Data extracted from a collection:

=== Begin Enclosure ===

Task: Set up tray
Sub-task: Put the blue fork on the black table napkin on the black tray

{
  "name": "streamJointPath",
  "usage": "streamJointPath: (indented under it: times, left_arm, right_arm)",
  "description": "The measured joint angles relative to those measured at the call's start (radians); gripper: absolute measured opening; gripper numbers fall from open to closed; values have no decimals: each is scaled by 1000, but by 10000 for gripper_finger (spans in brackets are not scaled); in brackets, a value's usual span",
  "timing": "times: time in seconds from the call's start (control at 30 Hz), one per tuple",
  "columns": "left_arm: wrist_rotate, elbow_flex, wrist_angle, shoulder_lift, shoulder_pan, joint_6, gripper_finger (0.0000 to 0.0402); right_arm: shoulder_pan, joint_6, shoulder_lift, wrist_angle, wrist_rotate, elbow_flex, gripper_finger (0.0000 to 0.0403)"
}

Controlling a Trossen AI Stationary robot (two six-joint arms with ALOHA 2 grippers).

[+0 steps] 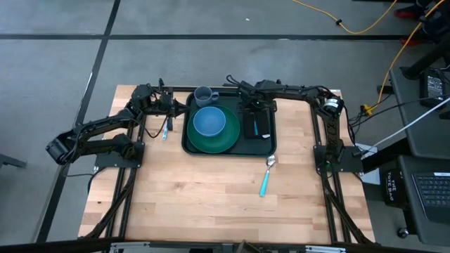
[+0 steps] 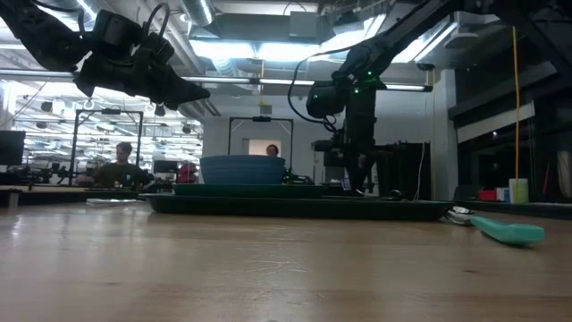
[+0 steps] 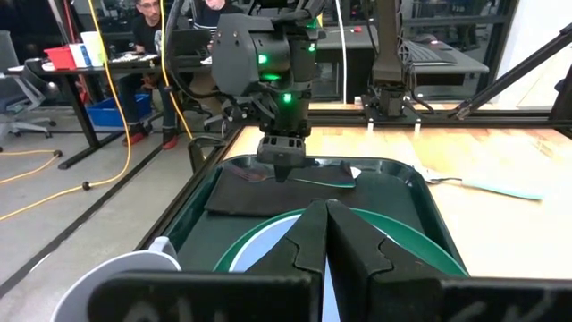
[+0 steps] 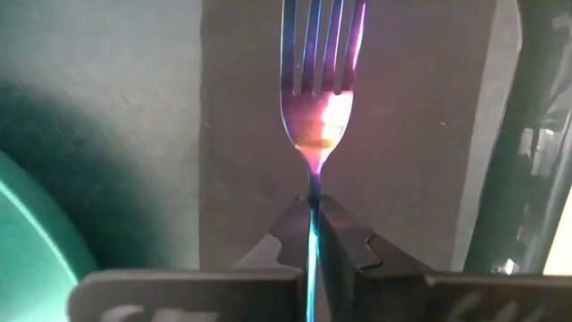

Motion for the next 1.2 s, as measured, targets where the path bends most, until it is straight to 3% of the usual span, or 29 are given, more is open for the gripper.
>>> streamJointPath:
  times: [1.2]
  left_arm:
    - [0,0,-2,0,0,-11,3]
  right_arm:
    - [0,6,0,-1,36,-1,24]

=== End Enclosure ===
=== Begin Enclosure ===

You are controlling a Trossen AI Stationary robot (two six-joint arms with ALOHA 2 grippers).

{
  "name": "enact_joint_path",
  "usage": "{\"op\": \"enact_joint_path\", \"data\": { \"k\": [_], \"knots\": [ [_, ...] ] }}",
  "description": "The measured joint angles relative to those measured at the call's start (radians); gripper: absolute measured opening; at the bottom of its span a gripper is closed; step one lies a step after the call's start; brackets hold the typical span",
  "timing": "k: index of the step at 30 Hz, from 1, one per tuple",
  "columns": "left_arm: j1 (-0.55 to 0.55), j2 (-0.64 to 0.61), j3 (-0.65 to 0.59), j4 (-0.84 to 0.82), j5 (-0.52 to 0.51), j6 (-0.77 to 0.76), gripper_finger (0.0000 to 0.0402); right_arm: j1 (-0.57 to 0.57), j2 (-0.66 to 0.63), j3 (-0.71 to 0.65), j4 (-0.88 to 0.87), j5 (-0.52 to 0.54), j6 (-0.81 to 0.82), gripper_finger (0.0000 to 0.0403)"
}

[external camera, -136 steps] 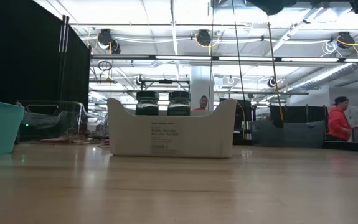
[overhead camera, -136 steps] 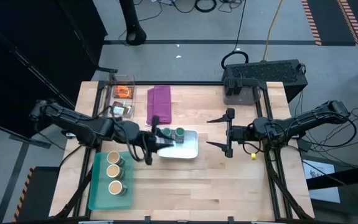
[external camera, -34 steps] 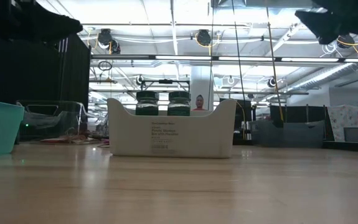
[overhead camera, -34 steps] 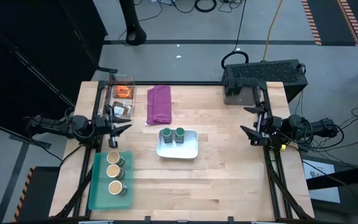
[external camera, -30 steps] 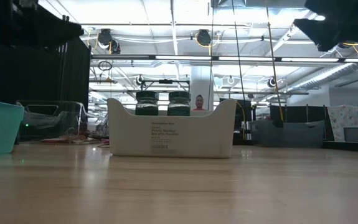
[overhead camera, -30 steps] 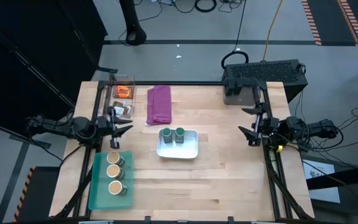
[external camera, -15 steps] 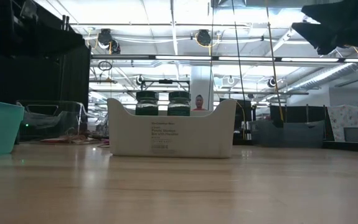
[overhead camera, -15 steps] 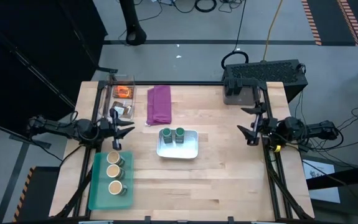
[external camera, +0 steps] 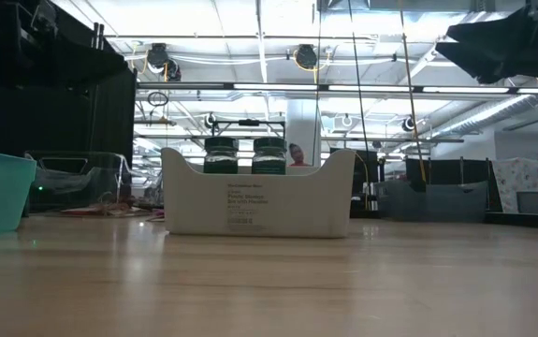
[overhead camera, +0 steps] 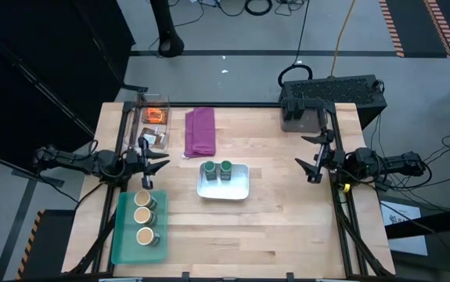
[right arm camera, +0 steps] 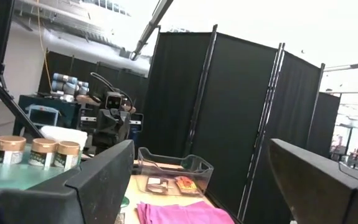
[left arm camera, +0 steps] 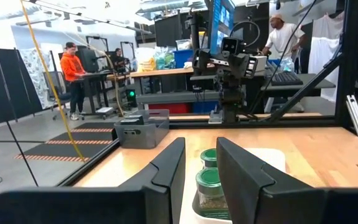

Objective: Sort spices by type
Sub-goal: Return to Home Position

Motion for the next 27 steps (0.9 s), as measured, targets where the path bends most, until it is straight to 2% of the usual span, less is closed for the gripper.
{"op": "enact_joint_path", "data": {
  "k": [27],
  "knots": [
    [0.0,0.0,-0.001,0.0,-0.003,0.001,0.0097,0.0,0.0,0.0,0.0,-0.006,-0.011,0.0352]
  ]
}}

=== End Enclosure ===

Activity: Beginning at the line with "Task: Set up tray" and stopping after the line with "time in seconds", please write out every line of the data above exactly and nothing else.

Your solution:
Task: Set up tray
Sub-task: Put the blue fork on the black table napkin on the black tray

{
  "name": "streamJointPath",
  "usage": "streamJointPath: (indented under it: times, left_arm, right_arm)",
  "description": "The measured joint angles relative to those measured at the call's start (radians); gripper: absolute measured opening; gripper numbers fall from open to closed; values have no decimals: each is scaled by 1000, but by 10000 for gripper_finger (spans in brackets are not scaled); in brackets, a value's usual span",
  "timing": "times: time in seconds from the call's start (control at 30 Hz), one per tuple",

No further answer is needed.